Problem to work on — In the material below, find the line containing "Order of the" and the line containing "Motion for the". Output those two lines and all lines between them exactly, without pictures.

Provided data —
= Beginning of Section =

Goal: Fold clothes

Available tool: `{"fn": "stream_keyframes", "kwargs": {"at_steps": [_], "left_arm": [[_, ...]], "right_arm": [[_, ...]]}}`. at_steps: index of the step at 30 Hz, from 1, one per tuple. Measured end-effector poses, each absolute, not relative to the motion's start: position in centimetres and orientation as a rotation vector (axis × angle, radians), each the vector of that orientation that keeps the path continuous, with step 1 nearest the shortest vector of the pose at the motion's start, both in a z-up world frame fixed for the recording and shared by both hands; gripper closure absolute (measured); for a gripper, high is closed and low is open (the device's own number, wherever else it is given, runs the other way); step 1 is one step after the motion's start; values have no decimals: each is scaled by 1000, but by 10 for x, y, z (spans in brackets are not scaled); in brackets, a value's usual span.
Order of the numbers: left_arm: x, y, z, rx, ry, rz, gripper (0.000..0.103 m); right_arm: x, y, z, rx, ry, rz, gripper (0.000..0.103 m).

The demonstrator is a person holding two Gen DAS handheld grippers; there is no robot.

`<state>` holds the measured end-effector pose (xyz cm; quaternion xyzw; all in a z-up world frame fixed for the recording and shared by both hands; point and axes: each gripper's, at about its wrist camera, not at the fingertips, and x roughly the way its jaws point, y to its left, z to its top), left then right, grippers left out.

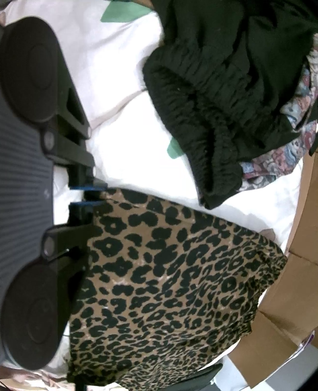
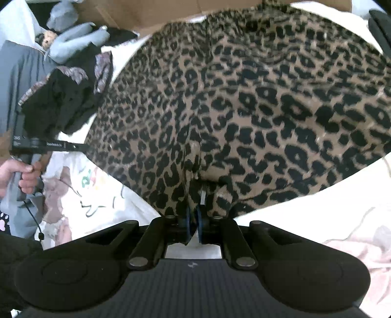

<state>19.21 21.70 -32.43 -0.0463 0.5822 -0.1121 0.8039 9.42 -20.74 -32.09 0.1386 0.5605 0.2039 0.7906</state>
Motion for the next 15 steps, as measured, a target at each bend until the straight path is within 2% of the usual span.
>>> {"fn": "stream_keyframes", "kwargs": {"at_steps": [15], "left_arm": [[185, 226, -300, -147, 1204, -231, 97]], "right_arm": [[102, -224, -296, 300, 1117, 380, 97]]}}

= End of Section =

Response to this exercise —
Order of the numbers: left_arm: x, y, z, rx, ry, rz, gripper (0.000..0.103 m); right_arm: x, y, z, rx, ry, rz, gripper (0.000..0.103 m).

The demonstrator is a person holding two Gen DAS handheld grippers; there is no robot.

`<state>` holds the measured end-effector pose (xyz cm; quaternion xyzw; all in a z-up world frame fixed for the recording and shared by both hands; point and axes: each gripper's, at about its wrist camera, not at the fingertips, and x roughly the way its jaws point, y to its left, z to its top), left then right, grippers left out.


<state>19.21 21.70 -32.43 -0.0463 0.5822 -0.1121 0.8039 9.42 -20.74 -32.09 0.1386 0.5605 0.2039 0.7906</state>
Motion for the next 15 steps, as measured, a target at each bend until the straight path is within 2% of the usual span.

Nothing else remains for the exercise.